The Degree‐of‐Order Dependent Electronic Structures and Magnetic Properties of Fe 3 Si Alloys

• Published in: physica status solidi (b) Vol. 257; no. 5
• Main Authors: Xie, Jing, Liao, Yang-Fang, Wu, Dong-Ni, Xiao, Wen-Jun, Xie, Quan
• Format: Journal Article
• Language: English
• Published: 01.05.2020
• ISSN: 0370-1972; 1521-3951
• DOI: 10.1002/pssb.201900667

The effect of ordering degree on the electronic structures and magnetism of Fe 3 Si alloys are investigated scientifically using first‐principles calculations based on plane‐wave pseudopotential theory. The studied results of the heat of formation and cohesive energy for D0 3 and B 2 structures of Fe 3 Si reveal that the order of structural stability from high to low is B 2 ‐9, B 2 ‐8, B 2 ‐7, B 2 ‐6, D0 3 /B 2 ‐1, B 2 ‐2, B 2 ‐3, B 2 ‐4, and B 2 ‐5. Both D0 3 and B 2 structures of Fe 3 Si exhibit the metallic feature. A wider breadth of the pseudogap with occupation of Si sites by more Fe[B] atoms except B 2 ‐5 implies that the hybridization and covalent bond are intensified. Meanwhile, with substitution of Fe[B] atoms by more Si atoms, the stability of the system improves because the Fermi level is nearer to the bottom of the pseudogap.
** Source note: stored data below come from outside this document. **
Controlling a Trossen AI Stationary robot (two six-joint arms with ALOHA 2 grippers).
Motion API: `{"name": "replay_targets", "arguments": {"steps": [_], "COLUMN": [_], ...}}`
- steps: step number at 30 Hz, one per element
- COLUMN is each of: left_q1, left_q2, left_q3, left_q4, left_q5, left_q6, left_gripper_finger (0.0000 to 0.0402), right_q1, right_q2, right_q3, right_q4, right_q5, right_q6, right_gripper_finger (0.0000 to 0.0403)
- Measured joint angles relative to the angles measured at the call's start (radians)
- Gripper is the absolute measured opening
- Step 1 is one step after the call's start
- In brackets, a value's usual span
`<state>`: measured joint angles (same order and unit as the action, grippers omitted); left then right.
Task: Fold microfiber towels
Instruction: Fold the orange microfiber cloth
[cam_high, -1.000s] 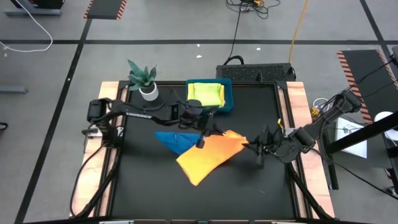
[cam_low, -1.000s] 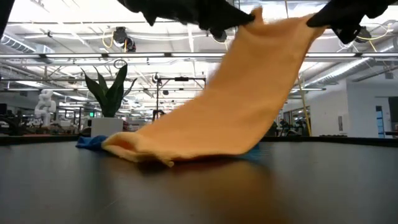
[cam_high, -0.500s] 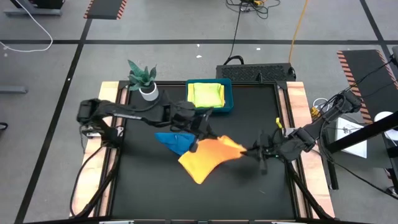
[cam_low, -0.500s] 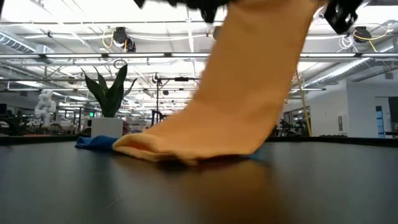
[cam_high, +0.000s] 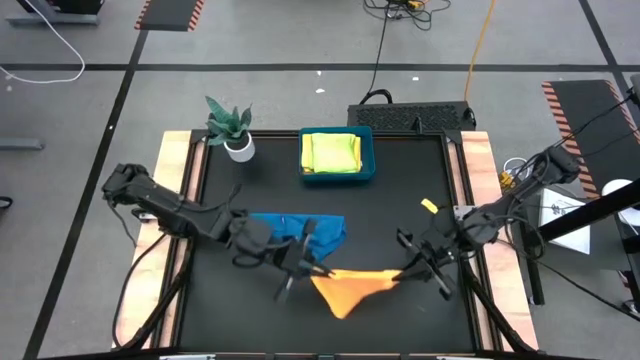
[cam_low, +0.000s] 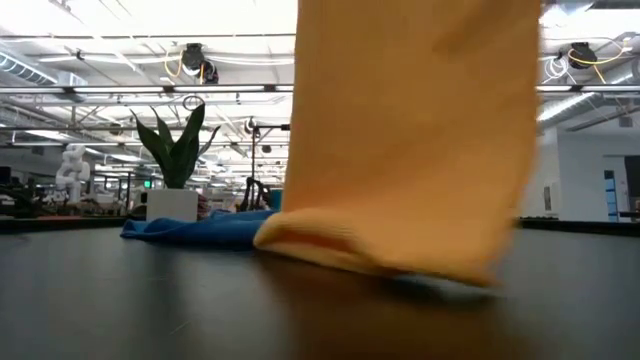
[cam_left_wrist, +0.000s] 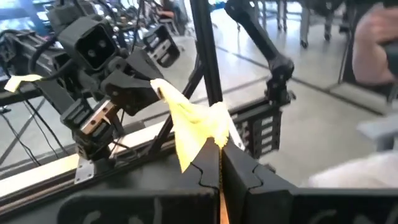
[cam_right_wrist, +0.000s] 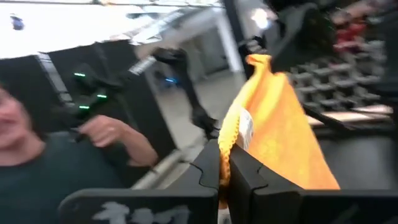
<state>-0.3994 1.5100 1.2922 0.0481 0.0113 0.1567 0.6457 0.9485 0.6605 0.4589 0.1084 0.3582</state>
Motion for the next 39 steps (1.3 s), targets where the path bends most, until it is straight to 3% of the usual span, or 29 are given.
{"name": "replay_targets", "arguments": {"steps": [3, 8, 12, 17, 21, 24, 29, 32, 39], "left_q1": [-0.059, -0.105, -0.069, 0.073, 0.205, 0.312, 0.471, 0.533, 0.513], "left_q2": [0.007, 0.008, -0.003, 0.016, 0.027, 0.024, 0.03, 0.037, 0.036], "left_q3": [0.0, 0.0, 0.0, -0.007, -0.07, -0.128, -0.244, -0.321, -0.444], "left_q4": [0.052, 0.092, -0.025, -0.194, -0.178, -0.114, 0.071, 0.168, 0.222], "left_q5": [-0.072, -0.121, -0.166, -0.122, -0.056, -0.014, 0.129, 0.206, 0.258], "left_q6": [-0.063, -0.093, -0.106, -0.186, -0.166, -0.129, -0.054, -0.036, -0.05], "left_gripper_finger": [0.0002, 0.0001, 0.0002, 0.0003, 0.0002, 0.0003, 0.0003, 0.0002, 0.0002], "right_q1": [0.007, 0.01, 0.006, -0.031, -0.084, -0.148, -0.288, -0.353, -0.377], "right_q2": [0.043, 0.089, 0.06, -0.013, -0.052, -0.064, -0.06, -0.057, -0.003], "right_q3": [0.002, 0.05, 0.079, 0.081, 0.081, 0.081, 0.066, 0.037, -0.124], "right_q4": [0.1, 0.09, -0.095, -0.375, -0.582, -0.696, -0.793, -0.776, -0.426], "right_q5": [-0.058, -0.045, 0.105, 0.318, 0.477, 0.533, 0.541, 0.491, 0.216], "right_q6": [0.005, 0.031, 0.047, 0.129, 0.182, 0.196, 0.192, 0.158, 0.137], "right_gripper_finger": [0.0, 0.0, 0.0, 0.0, 0.0, 0.0, 0.0, 0.0, 0.0]}}
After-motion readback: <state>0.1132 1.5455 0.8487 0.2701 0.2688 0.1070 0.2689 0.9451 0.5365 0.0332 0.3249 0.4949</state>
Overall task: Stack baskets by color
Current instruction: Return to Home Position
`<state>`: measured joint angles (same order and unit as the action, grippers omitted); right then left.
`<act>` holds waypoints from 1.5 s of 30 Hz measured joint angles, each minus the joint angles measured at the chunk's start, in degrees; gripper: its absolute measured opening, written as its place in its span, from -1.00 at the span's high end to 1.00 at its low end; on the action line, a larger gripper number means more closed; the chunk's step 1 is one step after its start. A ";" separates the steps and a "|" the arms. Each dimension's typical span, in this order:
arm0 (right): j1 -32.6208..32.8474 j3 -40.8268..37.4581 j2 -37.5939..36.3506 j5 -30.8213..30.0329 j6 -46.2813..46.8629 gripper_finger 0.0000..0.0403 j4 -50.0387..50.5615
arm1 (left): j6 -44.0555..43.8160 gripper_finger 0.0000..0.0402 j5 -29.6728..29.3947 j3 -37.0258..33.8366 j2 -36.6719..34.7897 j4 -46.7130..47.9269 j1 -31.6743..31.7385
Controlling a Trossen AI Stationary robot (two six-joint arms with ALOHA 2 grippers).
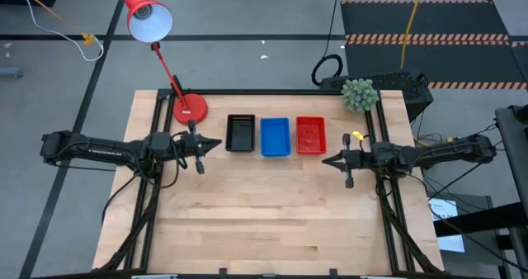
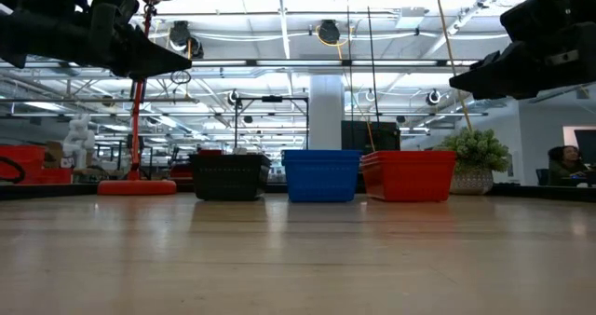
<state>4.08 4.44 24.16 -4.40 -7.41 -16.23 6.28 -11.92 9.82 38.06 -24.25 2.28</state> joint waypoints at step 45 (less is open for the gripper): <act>0.00 -1.71 -24.02 1.72 -2.35 1.00 15.46 | -0.83 0.98 1.90 -2.24 -1.63 -2.03 -0.38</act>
<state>4.08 2.72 0.14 -2.68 -9.76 -0.76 5.46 -10.03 7.59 36.43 -26.28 1.90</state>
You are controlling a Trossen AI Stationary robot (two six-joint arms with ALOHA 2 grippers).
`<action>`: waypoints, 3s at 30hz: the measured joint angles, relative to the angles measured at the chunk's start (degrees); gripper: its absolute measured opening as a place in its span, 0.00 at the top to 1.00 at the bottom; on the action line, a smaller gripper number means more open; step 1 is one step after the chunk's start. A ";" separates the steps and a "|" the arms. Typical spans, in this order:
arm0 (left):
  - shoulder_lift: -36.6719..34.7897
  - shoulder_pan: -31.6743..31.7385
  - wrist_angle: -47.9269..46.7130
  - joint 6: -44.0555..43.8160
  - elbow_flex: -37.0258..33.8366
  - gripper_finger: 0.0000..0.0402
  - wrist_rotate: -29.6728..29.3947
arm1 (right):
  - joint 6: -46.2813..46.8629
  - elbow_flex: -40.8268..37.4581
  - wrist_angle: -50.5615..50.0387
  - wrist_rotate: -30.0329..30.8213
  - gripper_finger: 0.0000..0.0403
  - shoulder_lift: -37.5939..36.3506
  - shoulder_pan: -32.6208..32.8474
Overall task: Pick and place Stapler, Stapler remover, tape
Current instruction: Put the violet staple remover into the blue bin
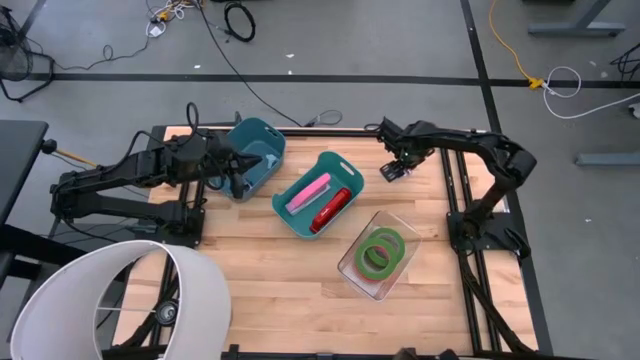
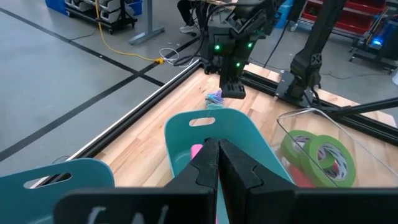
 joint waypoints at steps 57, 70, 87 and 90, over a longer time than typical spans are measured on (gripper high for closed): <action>0.00 0.00 -0.04 -1.05 0.00 0.96 -0.15 | 4.50 -3.92 7.28 -0.94 0.96 1.44 -0.09; 0.00 0.01 -0.04 -1.05 0.00 0.96 -0.15 | 4.50 -3.95 7.24 -0.81 0.99 1.05 -0.09; 0.00 0.00 -0.03 -1.04 0.00 0.96 -0.15 | 2.18 -3.95 5.32 -0.50 1.00 -11.33 -1.95; 0.00 0.01 -0.02 -1.03 0.00 0.96 -0.15 | 0.76 -3.95 6.28 -1.62 1.00 -15.07 -1.88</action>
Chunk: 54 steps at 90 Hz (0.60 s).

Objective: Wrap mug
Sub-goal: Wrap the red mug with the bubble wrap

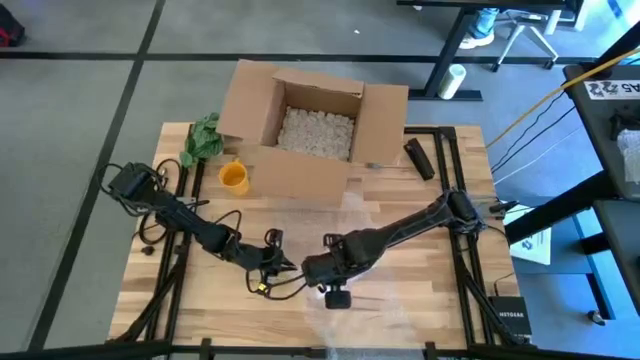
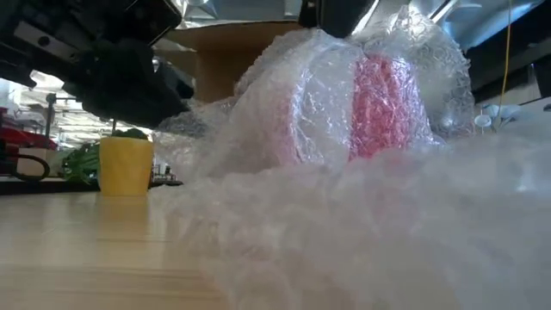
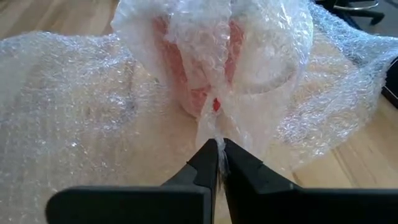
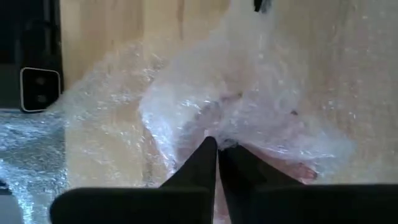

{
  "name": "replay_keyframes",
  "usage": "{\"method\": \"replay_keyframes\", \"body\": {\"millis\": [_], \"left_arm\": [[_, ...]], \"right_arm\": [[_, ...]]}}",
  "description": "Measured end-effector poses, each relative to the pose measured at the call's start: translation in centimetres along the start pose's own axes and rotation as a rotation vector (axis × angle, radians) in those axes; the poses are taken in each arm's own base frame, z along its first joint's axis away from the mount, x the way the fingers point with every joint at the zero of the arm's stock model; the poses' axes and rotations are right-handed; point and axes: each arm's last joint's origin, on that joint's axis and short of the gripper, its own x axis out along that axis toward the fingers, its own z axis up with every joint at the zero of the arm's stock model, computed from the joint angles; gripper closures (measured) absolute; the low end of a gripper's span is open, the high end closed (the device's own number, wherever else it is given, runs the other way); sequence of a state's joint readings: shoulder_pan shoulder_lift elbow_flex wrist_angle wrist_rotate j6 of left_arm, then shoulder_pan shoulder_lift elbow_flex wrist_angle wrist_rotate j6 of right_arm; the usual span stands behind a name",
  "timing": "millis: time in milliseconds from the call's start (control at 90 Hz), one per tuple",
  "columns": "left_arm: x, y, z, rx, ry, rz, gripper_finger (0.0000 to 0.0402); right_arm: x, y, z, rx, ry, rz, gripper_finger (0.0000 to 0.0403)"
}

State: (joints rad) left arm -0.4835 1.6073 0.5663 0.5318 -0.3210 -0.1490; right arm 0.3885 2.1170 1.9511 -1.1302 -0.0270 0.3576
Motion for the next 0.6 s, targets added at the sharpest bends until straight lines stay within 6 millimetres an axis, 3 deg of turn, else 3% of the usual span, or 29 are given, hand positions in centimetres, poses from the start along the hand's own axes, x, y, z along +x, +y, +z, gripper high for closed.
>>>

The origin of ferromagnetism for ordered Fe 3 Si except B 2 ‐9 is mainly from the Fe 3d spin polarization. Compared with D0 3 structure of Fe 3 Si, an increment in the concentration of Fe atoms with occupation of Si sites by more Fe[B] atoms causes the change of interaction between Fe and Si atoms and the total magnetic moment increases. On the contrary, the total magnetic moment decreases with gradual substitution of Fe[B] atoms by Si atoms.